PROBLEM TO SOLVE: Return the records word for word. Pictures do not belong in the copy.

TASK INPUTS:
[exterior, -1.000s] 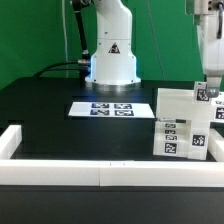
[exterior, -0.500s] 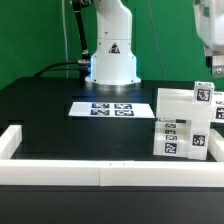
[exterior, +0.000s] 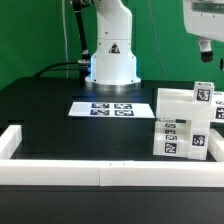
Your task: Assemble chair
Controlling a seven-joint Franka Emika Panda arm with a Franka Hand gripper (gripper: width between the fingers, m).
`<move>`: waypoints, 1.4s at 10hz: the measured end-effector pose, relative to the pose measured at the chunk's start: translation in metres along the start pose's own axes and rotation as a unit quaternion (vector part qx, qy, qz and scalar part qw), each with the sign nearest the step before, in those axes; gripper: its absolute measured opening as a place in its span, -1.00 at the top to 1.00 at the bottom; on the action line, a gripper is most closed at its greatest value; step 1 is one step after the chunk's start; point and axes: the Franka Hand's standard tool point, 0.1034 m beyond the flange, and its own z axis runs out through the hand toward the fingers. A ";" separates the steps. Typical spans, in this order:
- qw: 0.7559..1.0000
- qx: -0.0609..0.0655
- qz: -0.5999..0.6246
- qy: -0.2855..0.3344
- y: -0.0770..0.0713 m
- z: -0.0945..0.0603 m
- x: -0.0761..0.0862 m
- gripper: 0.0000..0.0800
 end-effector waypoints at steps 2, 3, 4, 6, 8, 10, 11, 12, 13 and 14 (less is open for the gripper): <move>1.000 -0.002 -0.011 -0.002 0.006 -0.001 0.000 -0.62; 1.000 -0.003 -0.019 -0.002 0.007 0.000 0.000 -0.62; 0.999 -0.003 -0.039 -0.002 0.007 0.001 0.000 -0.62; 0.985 -0.018 -0.173 0.014 0.011 0.006 -0.001 -0.62; 0.947 -0.026 -0.321 0.020 0.017 0.007 -0.005 -0.62; 0.881 -0.030 -0.471 0.015 0.025 0.009 -0.002 -0.62; 0.859 -0.031 -0.510 0.013 0.026 0.009 -0.003 -0.62; 0.839 -0.032 -0.543 0.012 0.026 0.009 -0.002 -0.62; 0.806 -0.033 -0.591 0.010 0.026 0.010 -0.001 -0.62; 0.777 -0.029 -0.628 0.013 0.025 0.010 0.000 -0.62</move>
Offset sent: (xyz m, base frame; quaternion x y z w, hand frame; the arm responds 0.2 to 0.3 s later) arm 0.0000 0.0000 0.0000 0.0000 0.0000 -0.0650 0.9979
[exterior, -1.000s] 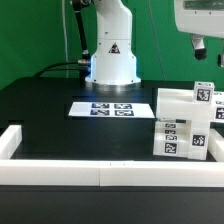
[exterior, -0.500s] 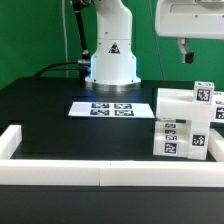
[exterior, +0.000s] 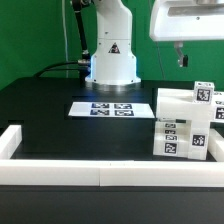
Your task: Assemble chair
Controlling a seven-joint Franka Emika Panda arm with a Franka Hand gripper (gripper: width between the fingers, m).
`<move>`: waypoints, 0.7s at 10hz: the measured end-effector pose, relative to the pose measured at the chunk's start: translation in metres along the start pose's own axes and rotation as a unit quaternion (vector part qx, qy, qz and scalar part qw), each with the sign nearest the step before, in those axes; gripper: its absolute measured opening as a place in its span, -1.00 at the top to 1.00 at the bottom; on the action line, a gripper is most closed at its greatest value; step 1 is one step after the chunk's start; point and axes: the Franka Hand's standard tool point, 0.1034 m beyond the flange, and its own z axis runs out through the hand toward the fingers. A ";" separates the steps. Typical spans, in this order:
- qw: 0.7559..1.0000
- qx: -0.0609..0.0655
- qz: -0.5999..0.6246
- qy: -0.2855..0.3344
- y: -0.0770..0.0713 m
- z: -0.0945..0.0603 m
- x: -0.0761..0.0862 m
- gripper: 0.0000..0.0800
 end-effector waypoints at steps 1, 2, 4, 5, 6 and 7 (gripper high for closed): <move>0.999 0.000 -0.052 0.016 0.002 0.001 0.000 -0.62; 0.999 0.000 -0.050 0.019 0.000 0.006 -0.012 -0.62; 0.998 0.001 -0.061 0.024 0.003 0.013 -0.035 -0.62; 0.998 0.000 -0.061 0.023 0.009 0.018 -0.048 -0.62; 0.998 0.000 -0.062 0.021 0.014 0.022 -0.056 -0.62; 0.998 -0.001 -0.061 0.022 0.017 0.024 -0.058 -0.62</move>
Offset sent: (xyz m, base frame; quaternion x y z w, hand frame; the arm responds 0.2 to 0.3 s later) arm -0.0526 -0.0047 -0.0100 0.0012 0.0302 -0.0453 0.9985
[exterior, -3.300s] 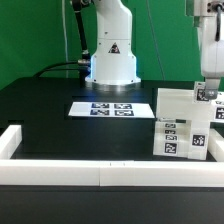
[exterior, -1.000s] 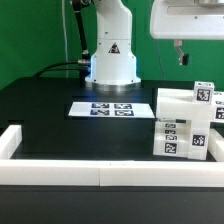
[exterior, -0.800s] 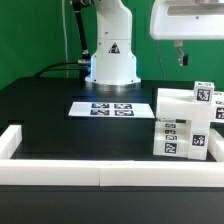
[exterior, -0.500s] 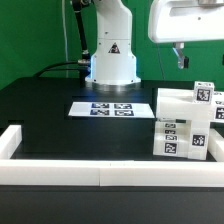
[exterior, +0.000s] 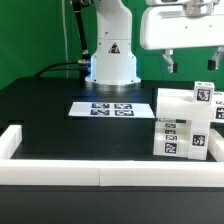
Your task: Assemble chair
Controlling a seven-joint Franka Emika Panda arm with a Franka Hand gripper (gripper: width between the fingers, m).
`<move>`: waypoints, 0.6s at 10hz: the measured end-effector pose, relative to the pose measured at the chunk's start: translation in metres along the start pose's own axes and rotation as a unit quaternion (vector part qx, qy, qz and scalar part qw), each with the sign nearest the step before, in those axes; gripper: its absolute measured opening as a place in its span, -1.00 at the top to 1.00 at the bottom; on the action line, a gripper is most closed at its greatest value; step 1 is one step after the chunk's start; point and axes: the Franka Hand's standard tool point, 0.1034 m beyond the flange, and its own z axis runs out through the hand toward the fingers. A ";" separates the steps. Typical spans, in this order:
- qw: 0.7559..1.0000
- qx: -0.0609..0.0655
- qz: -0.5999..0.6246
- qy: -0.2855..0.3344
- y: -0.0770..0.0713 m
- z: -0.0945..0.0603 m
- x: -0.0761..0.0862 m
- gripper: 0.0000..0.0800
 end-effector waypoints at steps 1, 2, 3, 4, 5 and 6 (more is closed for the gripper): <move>1.000 0.000 0.000 0.000 -0.001 0.000 0.001 -0.62; 1.000 0.000 0.000 0.000 0.000 0.000 0.001 -0.62; 1.000 0.000 0.000 0.000 0.000 0.000 0.001 -0.62; 1.000 0.001 -0.016 0.007 0.002 0.002 0.000 -0.62; 0.999 0.004 -0.035 0.018 0.014 0.011 -0.013 -0.62; 0.998 -0.001 -0.054 0.014 0.024 0.021 -0.025 -0.62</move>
Offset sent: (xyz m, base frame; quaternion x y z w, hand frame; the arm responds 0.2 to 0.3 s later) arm 0.0000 0.0000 0.0000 0.0000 0.0000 0.0000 1.0000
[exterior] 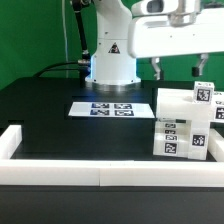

OUTPUT OF THE EXERCISE:
[exterior, -1.000s] 
[exterior, -0.500s] 
[exterior, +0.000s] 
Your task: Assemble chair
Controlling a seven-joint Franka Emika Panda arm with a Franka Hand gripper (gripper: width between the fingers, m).
`<move>`: waypoints, 1.4s at 10hz: the measured end-effector pose, relative to the pose measured at the chunk's start: translation in metres along the start pose's own axes and rotation as a unit quaternion (vector part qx, qy, qz and scalar part qw), each with the sign nearest the step before, in those axes; gripper: its absolute measured opening as a place in its span, -1.00 at the top to 1.00 at the bottom; on the action line, a gripper is most closed at its greatest value; step 1 is one step after the chunk's start; point and axes: the Franka Hand's standard tool point, 0.1034 m beyond the flange, and its own z axis runs out through the hand toward the fingers. A ";" separates the steps. Typical spans, in this order:
- qw: 0.7559..1.0000
- qx: -0.0609..0.0655
- qz: -0.5999..0.6246
- qy: -0.2855..0.3344
- y: -0.0770..0.0713 m
- z: -0.0945..0.0603 m
- x: -0.0761..0.0862 m
- gripper: 0.0000..0.0800
 end-effector waypoints at steps 2, 3, 4, 6, 8, 10, 11, 12, 13 and 14 (less is open for the gripper): <move>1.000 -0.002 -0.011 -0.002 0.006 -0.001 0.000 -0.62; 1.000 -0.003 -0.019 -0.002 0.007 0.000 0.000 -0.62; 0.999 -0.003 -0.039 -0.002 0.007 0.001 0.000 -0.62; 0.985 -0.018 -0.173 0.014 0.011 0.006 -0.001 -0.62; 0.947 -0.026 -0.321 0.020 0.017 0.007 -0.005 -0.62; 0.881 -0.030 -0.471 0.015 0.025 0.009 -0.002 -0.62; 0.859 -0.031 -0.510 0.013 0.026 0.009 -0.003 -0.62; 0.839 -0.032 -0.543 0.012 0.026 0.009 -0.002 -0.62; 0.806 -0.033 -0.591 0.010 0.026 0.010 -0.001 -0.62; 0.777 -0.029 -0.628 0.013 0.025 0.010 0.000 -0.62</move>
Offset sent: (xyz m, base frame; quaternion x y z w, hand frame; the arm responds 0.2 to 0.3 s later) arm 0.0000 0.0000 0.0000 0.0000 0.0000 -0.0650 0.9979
[exterior, -1.000s] 
[exterior, -0.500s] 
[exterior, +0.000s] 
Your task: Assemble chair
Controlling a seven-joint Franka Emika Panda arm with a Franka Hand gripper (gripper: width between the fingers, m).
`<move>`: waypoints, 0.7s at 10hz: the measured end-effector pose, relative to the pose measured at the chunk's start: translation in metres along the start pose's own axes and rotation as a unit quaternion (vector part qx, qy, qz and scalar part qw), each with the sign nearest the step before, in those axes; gripper: its absolute measured opening as a place in its span, -1.00 at the top to 1.00 at the bottom; on the action line, a gripper is most closed at its greatest value; step 1 is one step after the chunk's start; point and axes: the Franka Hand's standard tool point, 0.1034 m beyond the flange, and its own z axis runs out through the hand toward the fingers. A ";" separates the steps. Typical spans, in this order:
- qw: 0.7559..1.0000
- qx: -0.0609..0.0655
- qz: -0.5999..0.6246
- qy: -0.2855..0.3344
- y: -0.0770..0.0713 m
- z: -0.0945..0.0603 m
- x: -0.0761..0.0862 m
- gripper: 0.0000..0.0800
 end-effector waypoints at steps 1, 2, 4, 5, 6 and 7 (gripper high for closed): <move>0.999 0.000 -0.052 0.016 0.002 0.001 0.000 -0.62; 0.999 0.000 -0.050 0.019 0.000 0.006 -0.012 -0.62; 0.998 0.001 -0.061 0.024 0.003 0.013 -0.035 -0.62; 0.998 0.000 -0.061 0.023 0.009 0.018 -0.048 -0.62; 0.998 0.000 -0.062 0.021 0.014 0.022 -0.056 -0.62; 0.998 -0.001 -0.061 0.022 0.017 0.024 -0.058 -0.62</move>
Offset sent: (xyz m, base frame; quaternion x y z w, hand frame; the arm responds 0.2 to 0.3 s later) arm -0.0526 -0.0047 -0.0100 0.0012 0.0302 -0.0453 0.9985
[exterior, -3.300s] 
[exterior, -1.000s] 
[exterior, -0.800s] 
[exterior, -0.500s] 
[exterior, +0.000s] 
Your task: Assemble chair
Controlling a seven-joint Franka Emika Panda arm with a Franka Hand gripper (gripper: width between the fingers, m).
`<move>`: waypoints, 0.6s at 10hz: the measured end-effector pose, relative to the pose measured at the chunk's start: translation in metres along the start pose's own axes and rotation as a unit quaternion (vector part qx, qy, qz and scalar part qw), each with the sign nearest the step before, in those axes; gripper: its absolute measured opening as a place in its span, -1.00 at the top to 1.00 at the bottom; on the action line, a gripper is most closed at its greatest value; step 1 is one step after the chunk's start; point and axes: the Franka Hand's standard tool point, 0.1034 m beyond the flange, and its own z axis runs out through the hand toward the fingers. A ";" separates the steps. Typical spans, in this order:
- qw: 0.7559..1.0000
- qx: -0.0609..0.0655
- qz: -0.5999..0.6246
- qy: -0.2855..0.3344
- y: -0.0770..0.0713 m
- z: -0.0945..0.0603 m
- x: -0.0761..0.0862 m
- gripper: 0.0000..0.0800
 end-effector waypoints at steps 1, 2, 3, 4, 5 and 6 (more is closed for the gripper): <move>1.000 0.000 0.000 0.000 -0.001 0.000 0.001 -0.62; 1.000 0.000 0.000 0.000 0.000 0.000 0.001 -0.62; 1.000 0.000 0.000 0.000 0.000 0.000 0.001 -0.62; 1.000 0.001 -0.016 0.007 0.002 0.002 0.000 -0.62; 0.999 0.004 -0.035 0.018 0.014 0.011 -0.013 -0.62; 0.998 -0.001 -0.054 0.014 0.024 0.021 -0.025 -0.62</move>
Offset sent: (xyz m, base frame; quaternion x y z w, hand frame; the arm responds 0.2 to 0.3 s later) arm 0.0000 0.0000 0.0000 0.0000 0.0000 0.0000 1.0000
[exterior] 

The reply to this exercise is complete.